(What you are asked to do):
Go through the listing below and show each line that has the word "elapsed".

== == ==

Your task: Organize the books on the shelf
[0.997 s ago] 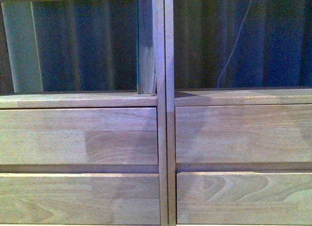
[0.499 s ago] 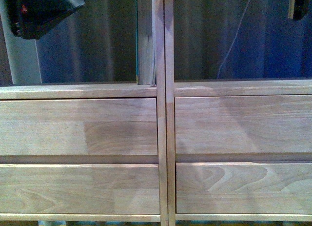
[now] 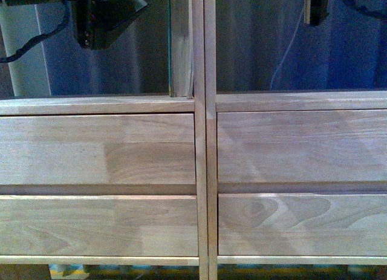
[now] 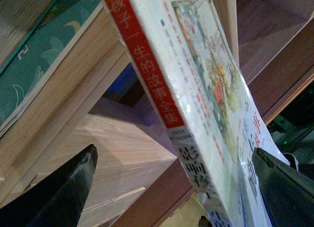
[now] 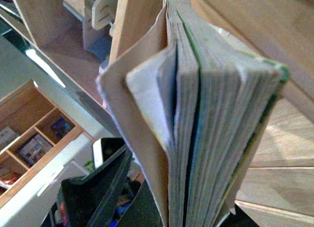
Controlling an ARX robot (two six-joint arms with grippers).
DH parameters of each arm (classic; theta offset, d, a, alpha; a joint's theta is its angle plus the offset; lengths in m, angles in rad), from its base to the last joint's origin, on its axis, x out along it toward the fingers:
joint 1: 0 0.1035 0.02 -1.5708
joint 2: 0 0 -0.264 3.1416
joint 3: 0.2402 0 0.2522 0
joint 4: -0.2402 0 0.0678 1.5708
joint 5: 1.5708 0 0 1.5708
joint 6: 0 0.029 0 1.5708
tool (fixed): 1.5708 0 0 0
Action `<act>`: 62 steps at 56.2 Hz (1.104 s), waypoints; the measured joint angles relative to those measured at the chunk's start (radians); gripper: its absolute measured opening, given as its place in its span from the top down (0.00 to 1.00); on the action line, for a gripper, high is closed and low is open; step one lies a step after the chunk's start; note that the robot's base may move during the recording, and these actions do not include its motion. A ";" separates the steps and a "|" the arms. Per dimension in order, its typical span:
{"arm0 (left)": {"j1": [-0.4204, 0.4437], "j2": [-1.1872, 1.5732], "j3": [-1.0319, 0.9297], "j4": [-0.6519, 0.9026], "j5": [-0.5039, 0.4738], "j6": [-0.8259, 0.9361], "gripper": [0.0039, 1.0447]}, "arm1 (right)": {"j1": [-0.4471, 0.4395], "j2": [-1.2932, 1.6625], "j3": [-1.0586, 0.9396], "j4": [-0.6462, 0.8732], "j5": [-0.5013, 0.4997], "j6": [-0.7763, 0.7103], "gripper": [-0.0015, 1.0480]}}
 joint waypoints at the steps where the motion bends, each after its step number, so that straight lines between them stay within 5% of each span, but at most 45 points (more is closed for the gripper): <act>1: -0.001 0.000 0.000 0.001 0.002 -0.003 0.16 | 0.003 0.003 0.000 0.000 0.000 0.002 0.93; 29: -0.010 -0.024 -0.122 0.404 0.125 -0.153 0.84 | 0.080 0.057 0.055 0.029 -0.027 0.060 0.93; 36: 0.005 -0.033 -0.122 0.404 0.124 -0.164 0.92 | 0.092 0.060 0.064 0.029 -0.038 0.068 0.93; 53: 0.069 -0.035 -0.101 0.301 0.121 -0.064 0.92 | 0.067 0.060 0.037 0.027 -0.069 0.040 0.49; 62: 0.118 -0.034 -0.060 0.129 0.064 0.156 0.92 | -0.055 0.035 0.008 -0.012 -0.077 -0.036 0.22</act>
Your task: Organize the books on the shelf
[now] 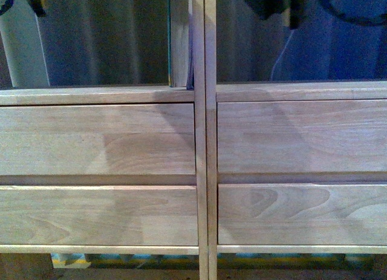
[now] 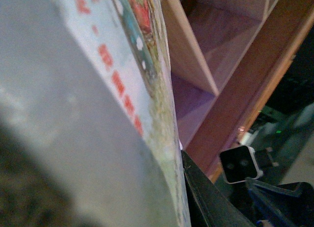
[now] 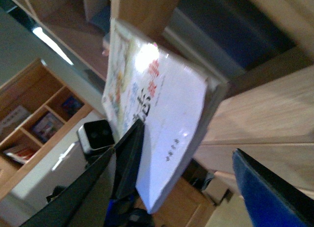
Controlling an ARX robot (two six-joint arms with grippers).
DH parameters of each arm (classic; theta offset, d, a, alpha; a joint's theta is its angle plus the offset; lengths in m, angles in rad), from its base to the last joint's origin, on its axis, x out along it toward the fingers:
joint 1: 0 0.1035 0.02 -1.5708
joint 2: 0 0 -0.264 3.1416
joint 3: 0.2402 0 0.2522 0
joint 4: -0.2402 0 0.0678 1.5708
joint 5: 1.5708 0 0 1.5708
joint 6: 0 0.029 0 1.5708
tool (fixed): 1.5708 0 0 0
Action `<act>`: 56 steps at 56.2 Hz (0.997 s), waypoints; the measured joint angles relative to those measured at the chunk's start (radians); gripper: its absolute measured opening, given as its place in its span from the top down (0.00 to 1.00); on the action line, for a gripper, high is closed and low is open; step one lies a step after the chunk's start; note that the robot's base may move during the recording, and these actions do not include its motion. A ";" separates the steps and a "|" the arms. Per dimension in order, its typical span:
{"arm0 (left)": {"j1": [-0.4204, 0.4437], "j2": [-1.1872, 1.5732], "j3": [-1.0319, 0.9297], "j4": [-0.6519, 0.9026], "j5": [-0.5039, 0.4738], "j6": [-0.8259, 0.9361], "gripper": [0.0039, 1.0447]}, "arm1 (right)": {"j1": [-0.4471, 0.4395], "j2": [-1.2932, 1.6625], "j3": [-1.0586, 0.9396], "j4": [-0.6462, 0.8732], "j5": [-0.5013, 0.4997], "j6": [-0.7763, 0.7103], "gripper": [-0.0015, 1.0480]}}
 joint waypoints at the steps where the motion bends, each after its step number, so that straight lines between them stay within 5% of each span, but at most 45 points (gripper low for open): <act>1: 0.001 0.001 0.004 -0.014 -0.007 0.019 0.92 | -0.013 -0.003 0.000 -0.008 0.002 -0.012 0.20; 8: 0.003 0.023 0.057 -0.170 -0.069 0.260 0.92 | -0.104 -0.019 0.002 -0.097 0.041 -0.150 0.06; 23: 0.013 0.162 0.172 -0.307 -0.150 0.645 0.92 | -0.251 0.002 0.082 -0.227 0.212 -0.706 0.07; 42: 0.032 0.352 0.412 -0.373 -0.242 0.891 0.92 | -0.268 0.045 0.124 -0.122 0.254 -1.338 0.07; 47: 0.036 0.400 0.482 -0.403 -0.260 0.918 0.92 | -0.270 0.037 0.139 -0.207 0.309 -1.315 0.11; 51: 0.037 0.443 0.549 -0.431 -0.279 0.939 0.92 | -0.273 -0.009 0.114 -0.383 0.394 -1.209 0.20; 56: 0.048 0.513 0.658 -0.483 -0.304 0.958 0.92 | -0.278 -0.100 -0.042 -0.400 0.412 -1.079 0.35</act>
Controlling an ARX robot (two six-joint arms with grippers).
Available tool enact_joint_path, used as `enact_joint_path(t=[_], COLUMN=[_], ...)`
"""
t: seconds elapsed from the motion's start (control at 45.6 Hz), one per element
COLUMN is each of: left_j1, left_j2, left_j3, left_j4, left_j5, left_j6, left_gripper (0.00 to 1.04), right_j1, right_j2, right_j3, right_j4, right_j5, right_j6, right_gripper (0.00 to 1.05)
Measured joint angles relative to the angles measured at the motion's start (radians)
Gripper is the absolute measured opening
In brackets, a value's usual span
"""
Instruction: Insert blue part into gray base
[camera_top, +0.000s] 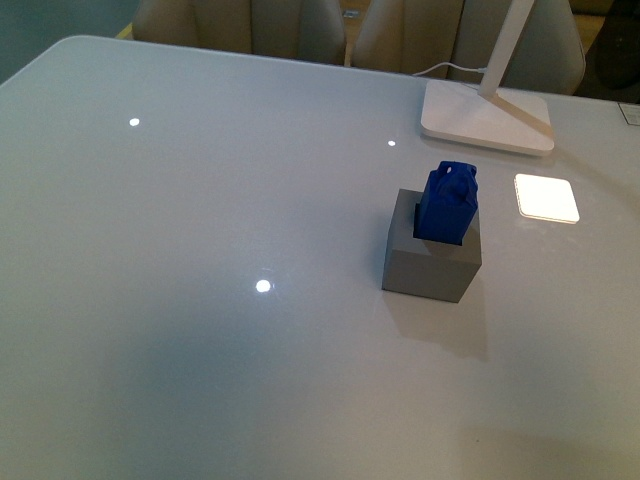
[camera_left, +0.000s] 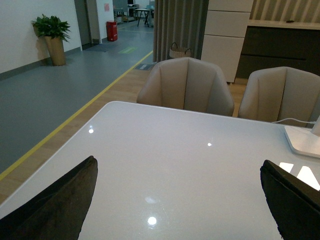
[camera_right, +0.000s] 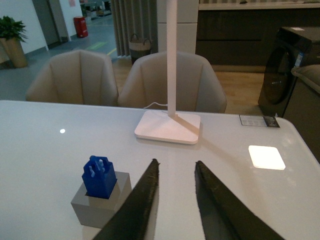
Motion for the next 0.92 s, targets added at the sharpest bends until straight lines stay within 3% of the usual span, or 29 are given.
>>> enact_joint_path(t=[0.154, 0.307, 0.922], left_j1=[0.0, 0.0, 0.0], left_j2=[0.0, 0.0, 0.0], left_j3=[0.0, 0.0, 0.0], left_j4=[0.0, 0.0, 0.0], left_j5=[0.0, 0.0, 0.0], left_j6=[0.0, 0.0, 0.0], left_gripper=[0.97, 0.97, 0.97], right_j1=[0.0, 0.0, 0.0], right_j2=[0.0, 0.0, 0.0], right_j3=[0.0, 0.0, 0.0], right_j4=[0.0, 0.0, 0.0], right_j5=[0.0, 0.0, 0.0], right_j6=[0.0, 0.0, 0.0], right_gripper=[0.7, 0.97, 0.96])
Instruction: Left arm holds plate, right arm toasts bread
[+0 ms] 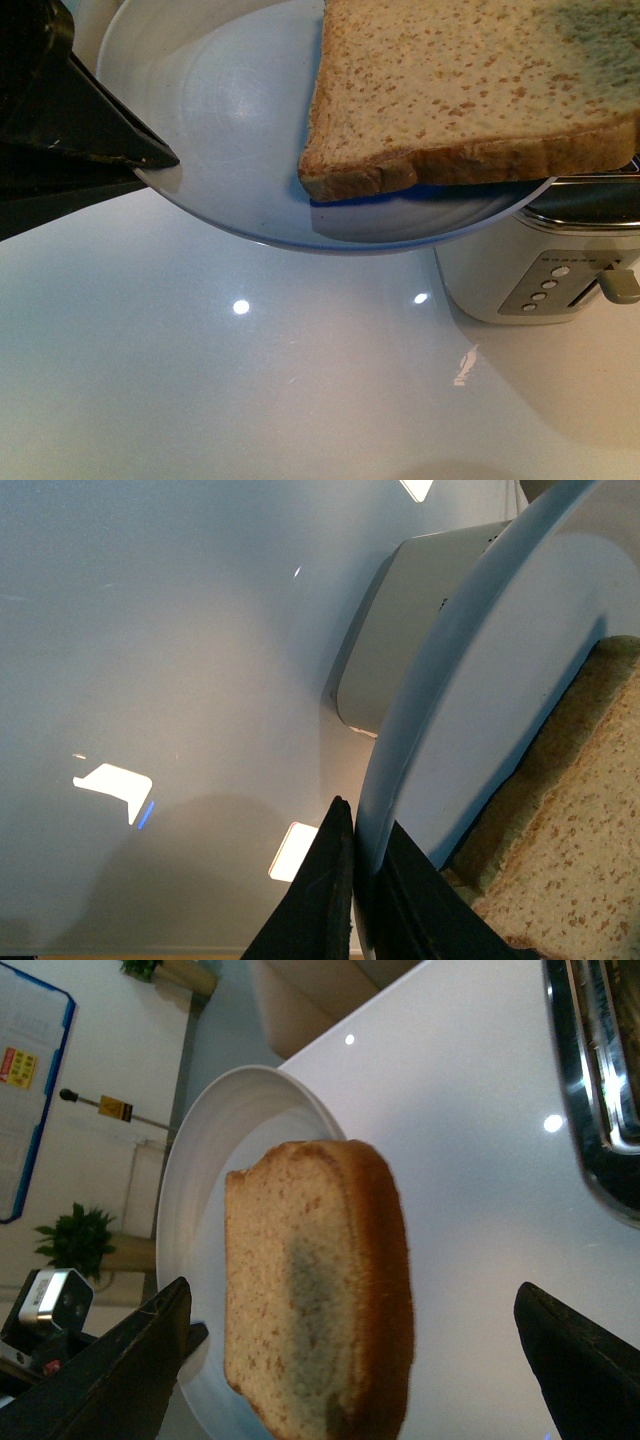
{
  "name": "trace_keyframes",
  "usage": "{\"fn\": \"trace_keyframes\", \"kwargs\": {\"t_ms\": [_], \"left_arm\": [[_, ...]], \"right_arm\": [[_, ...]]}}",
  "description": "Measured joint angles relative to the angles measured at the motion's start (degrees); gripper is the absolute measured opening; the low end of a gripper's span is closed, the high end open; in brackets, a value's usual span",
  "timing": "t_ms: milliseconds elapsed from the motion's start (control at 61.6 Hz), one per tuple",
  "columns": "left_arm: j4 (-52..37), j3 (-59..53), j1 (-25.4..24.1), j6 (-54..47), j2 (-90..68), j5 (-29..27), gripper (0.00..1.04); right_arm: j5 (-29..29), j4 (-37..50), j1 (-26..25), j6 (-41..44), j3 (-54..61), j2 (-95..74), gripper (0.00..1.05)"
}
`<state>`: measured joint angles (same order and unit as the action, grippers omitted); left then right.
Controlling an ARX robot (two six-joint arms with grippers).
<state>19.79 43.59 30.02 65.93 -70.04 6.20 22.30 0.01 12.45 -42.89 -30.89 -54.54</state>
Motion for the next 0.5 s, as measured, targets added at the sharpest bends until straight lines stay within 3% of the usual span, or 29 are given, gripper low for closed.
{"fn": "trace_keyframes", "kwargs": {"t_ms": [81,195,503], "left_arm": [[0.1,0.0,0.0,0.0,0.0,0.0,0.03],[0.1,0.0,0.1,0.0,0.0,0.3,0.03],[0.3,0.2,0.1,0.3,0.0,0.6,0.03]], "right_arm": [[0.0,1.1,2.1,-1.8,0.0,-1.3,0.86],[-0.2,1.9,3.6,-3.1,0.1,-2.4,0.61],[0.9,1.6,2.4,-4.3,0.1,-1.7,0.14]]}}
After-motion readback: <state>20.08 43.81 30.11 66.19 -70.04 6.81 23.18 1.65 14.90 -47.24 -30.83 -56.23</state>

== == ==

(Output for this task):
t: seconds elapsed from the motion's start (control at 45.6 Hz), one per element
  "timing": "t_ms: milliseconds elapsed from the motion's start (control at 61.6 Hz), one per tuple",

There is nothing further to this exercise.